Salmon rides high as shrimp producers struggle, Rabobank says

salmon and shrimp on ice

Salmon will hold on to its position as the most profitable sector in aquaculture through 2024, while shrimp farmers are set to face continuing challenges.

That’s the prediction in the latest Global Aquaculture Update from Netherlands-based Rabobank.

Subtitled “The new normal”, the forecast for H1 2024 says the global salmon industry will continue to be the most profitable aquaculture sector. The shrimp industry is struggling to stabilise amid oversupply, low prices, and weak Chinese import demand.

Further good news for the salmon farmers is that global fishmeal supply is expected to improve, and prices should normalise. The effects of El Niño in Peru are receding, although risks remain, the report says. Fish meal demand remains good, but it is likely to be influenced by the lower prices of vegetable alternatives.

Rabobank says that after two consecutive years of contracting salmon supply, 2024 is set to see positive, if not dramatic supply growth. This is mainly due, the report says, to improving production conditions in Norway, but Canada, the UK and Iceland are also expected to contribute to overall growth in supply. The only exception, Rabobank says, is Chile.

Salmon is also expected to remain competitive in relation to other animal proteins (see graph below) – after a short period in 2022 when salmon prices spiked – thanks to expected lower feed prices. Rabobank expects only a mild softening of salmon prices this year.

Gorjan Nikolik, Senior Global Seafood Specialist at Rabobank, said: “Relative to the first half of 2023, supply will be boosted by likely better biological conditions in Norway, Canada, the UK, Faroes and Iceland.

“Chile, however, is a risk factor. Part of the lower supply expectation is due to legislation at the company level. We could see further biological challenges induced by El Niño.”
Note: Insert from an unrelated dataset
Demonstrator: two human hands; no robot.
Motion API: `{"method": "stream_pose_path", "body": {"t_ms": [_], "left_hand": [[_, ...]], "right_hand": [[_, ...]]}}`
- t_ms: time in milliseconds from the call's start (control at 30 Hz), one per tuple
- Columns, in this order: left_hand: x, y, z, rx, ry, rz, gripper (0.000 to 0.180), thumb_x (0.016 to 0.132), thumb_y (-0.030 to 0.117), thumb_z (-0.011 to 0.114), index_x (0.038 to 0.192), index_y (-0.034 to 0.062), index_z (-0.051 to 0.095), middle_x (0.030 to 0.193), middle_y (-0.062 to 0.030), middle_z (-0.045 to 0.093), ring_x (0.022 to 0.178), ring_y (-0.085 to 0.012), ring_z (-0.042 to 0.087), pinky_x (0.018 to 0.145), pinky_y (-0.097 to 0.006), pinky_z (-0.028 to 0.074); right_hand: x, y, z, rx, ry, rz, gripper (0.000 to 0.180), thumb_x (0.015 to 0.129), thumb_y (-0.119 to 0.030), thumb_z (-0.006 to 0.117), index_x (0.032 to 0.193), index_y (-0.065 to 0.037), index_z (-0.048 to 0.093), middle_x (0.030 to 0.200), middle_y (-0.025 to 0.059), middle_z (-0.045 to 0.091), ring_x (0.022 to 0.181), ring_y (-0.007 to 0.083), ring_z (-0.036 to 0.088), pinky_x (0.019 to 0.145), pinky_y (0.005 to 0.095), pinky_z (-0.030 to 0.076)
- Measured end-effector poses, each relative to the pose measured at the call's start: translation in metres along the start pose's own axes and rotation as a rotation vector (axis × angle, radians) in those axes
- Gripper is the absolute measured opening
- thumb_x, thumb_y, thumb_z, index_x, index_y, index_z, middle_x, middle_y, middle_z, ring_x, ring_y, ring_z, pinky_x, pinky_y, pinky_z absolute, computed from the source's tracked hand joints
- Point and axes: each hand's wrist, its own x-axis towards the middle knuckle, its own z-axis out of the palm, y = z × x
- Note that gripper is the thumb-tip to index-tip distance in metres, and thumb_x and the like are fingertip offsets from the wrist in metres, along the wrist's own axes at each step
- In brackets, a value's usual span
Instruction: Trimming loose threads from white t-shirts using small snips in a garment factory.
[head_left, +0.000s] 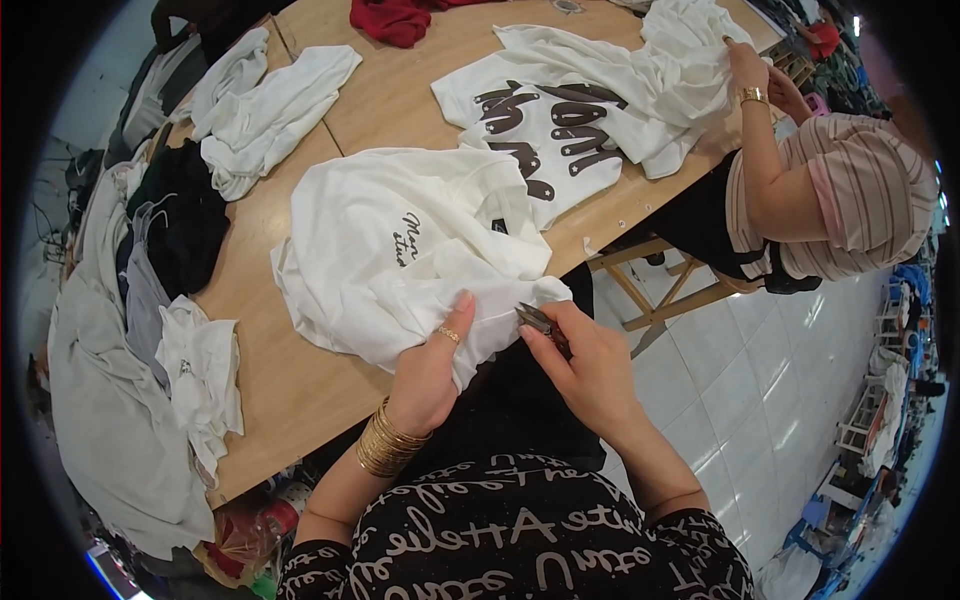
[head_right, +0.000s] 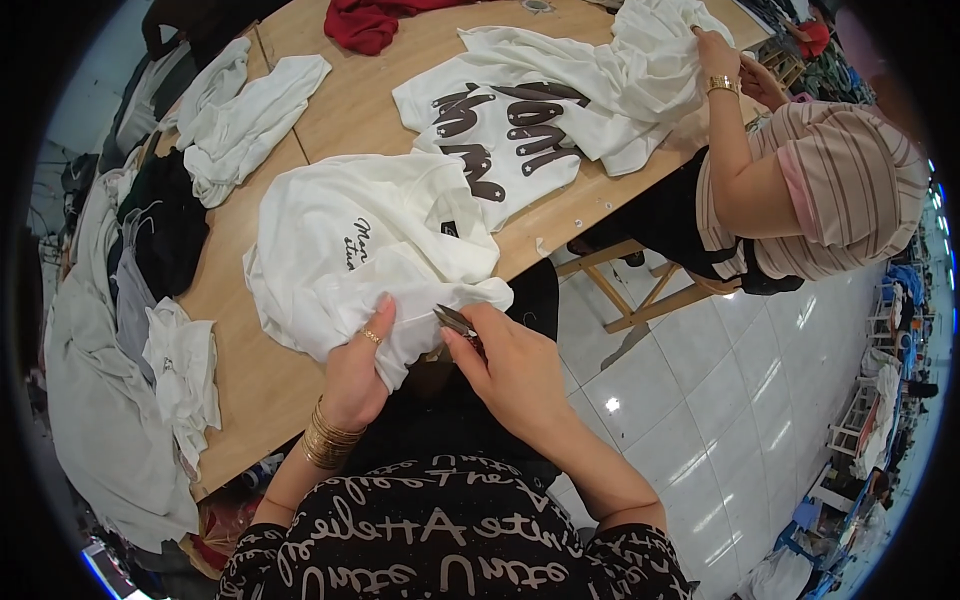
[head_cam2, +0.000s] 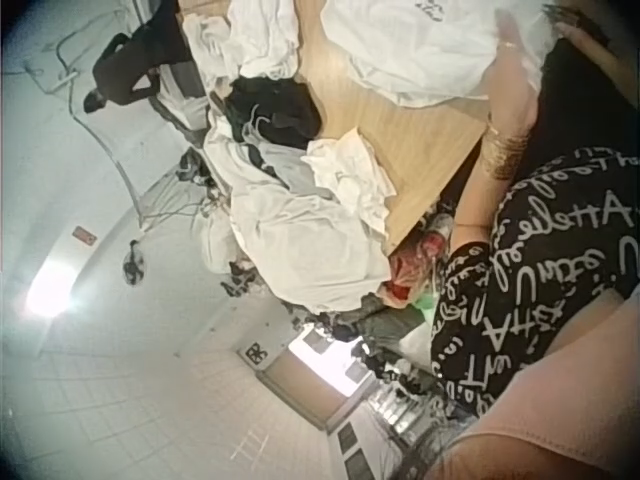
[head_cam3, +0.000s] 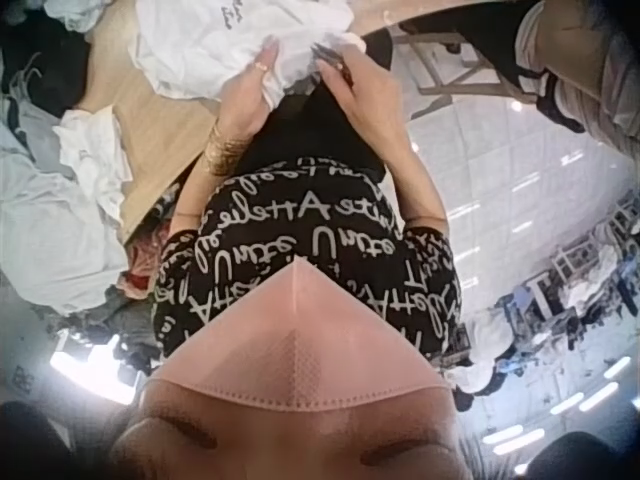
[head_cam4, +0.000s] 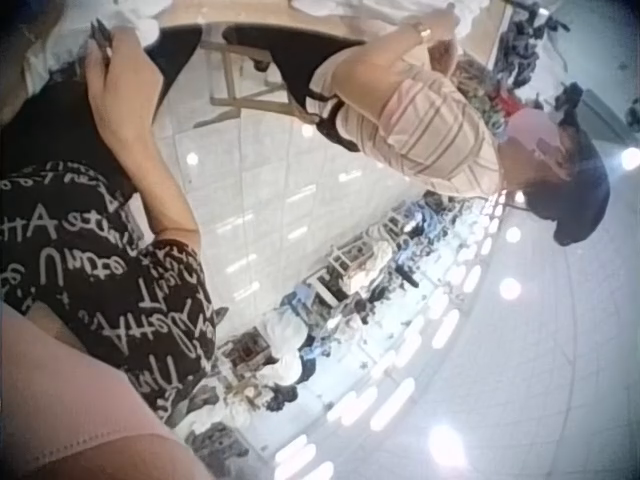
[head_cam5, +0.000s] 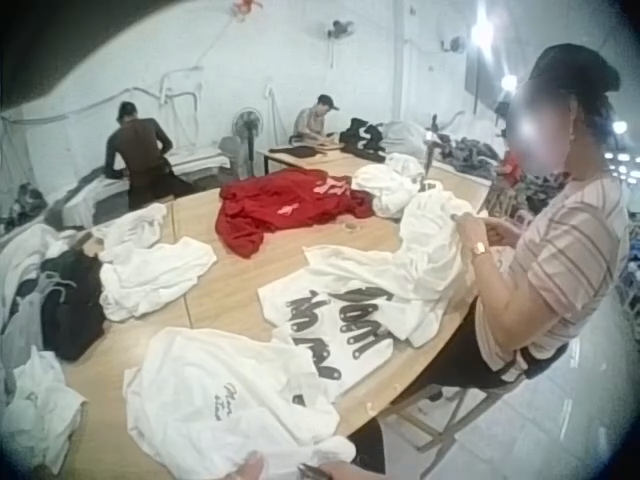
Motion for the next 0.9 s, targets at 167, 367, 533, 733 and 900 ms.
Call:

The periodic El Niño ocean climate phenomenon had a particularly strong impact on the first season for the Peruvian anchovy fisheries during 2023. Based on results so far from that year’s second season, Rabobank is hopeful that in the first half of this year, the catch will be near normal or at last much better than the year before.

Nikolik adds: “Normalising salmon supply and likely better fish meal and fish oil production will soften prices in 2024, but only marginally, establishing a new higher price normal. For shrimp, the current low prices may also become the new normal.”
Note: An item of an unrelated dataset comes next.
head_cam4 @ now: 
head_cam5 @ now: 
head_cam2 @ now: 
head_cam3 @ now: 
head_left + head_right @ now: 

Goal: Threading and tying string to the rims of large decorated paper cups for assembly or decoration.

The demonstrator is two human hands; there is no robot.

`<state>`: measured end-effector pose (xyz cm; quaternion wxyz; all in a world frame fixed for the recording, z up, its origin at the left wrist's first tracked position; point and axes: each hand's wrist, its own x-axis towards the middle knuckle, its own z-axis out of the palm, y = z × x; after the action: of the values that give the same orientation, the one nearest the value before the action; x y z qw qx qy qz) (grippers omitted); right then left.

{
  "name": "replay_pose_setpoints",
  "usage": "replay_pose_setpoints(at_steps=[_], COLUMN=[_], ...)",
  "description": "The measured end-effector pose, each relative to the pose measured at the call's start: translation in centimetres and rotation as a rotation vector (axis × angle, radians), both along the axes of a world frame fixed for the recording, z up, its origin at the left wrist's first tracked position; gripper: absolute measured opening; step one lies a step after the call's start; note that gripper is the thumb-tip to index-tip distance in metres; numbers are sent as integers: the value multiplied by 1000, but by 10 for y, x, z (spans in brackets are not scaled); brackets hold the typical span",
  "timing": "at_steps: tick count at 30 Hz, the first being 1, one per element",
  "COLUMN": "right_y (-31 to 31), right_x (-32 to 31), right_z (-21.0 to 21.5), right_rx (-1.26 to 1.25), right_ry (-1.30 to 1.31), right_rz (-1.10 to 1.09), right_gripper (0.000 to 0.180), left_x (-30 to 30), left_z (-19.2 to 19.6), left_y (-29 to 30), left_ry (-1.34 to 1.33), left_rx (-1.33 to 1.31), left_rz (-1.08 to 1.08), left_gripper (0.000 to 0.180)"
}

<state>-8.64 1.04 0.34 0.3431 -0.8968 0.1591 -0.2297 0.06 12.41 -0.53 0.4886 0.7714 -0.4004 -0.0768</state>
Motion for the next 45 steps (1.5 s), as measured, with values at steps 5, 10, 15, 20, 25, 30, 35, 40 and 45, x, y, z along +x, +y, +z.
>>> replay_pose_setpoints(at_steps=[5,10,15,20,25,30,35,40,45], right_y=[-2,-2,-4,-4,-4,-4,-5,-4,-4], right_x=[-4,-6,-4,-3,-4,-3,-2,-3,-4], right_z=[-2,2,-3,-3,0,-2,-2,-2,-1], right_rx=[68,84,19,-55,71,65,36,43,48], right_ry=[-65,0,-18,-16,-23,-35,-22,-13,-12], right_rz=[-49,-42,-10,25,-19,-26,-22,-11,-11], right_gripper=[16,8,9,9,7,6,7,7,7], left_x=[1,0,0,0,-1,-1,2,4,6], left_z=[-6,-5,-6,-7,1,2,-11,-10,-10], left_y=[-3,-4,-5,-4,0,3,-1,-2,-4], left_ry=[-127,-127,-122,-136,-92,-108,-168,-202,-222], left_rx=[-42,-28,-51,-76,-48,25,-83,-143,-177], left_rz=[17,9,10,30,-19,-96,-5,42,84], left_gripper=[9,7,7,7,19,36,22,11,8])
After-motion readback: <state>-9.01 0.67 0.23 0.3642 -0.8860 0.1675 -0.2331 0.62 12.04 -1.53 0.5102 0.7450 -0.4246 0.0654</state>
Shrimp continues to disappoint

In 2023, the shrimp farming industry faced one of the most challenging years for more than a decade, Rabobank says. Weak shrimp demand in the West, combined with persistently strong supply from Ecuador, created price levels even lower than the lowest point in the pandemic (2H 2020), while costs remained elevated due to high feed prices.

Nikolik said: “Without a supply reduction, prices will remain at low levels. A key concern is weakness in Chinese import demand. While Chinese demand may still be positive, high inventory levels and a slightly lower renminbi will dampen a shrimp price recovery.”

There were hopes in 2023 that demand for shrimp would go up in China following the easing of Covid-19 lockdowns there, which led to speculative buying in the market. In fact, consumer demand for shrimp in China did not meet expectations and, Rabobank says, growth in local shrimp supply could further reduce imports to the country.

Production worldwide is expected to reduce, the report says, with the biggest contraction affecting producers in Asia. There is a risk, however, that Ecuadorian producers might also have to rein back.

Rabobank says: “Even the most efficient producers are struggling to break even at the current price levels.”

The picture for US shrimp imports is more optimistic, after a year on year fall of 20% by value in October 2023. although demand growth there is not expected to be spectacular. Demand in Europe is expected to remain soft.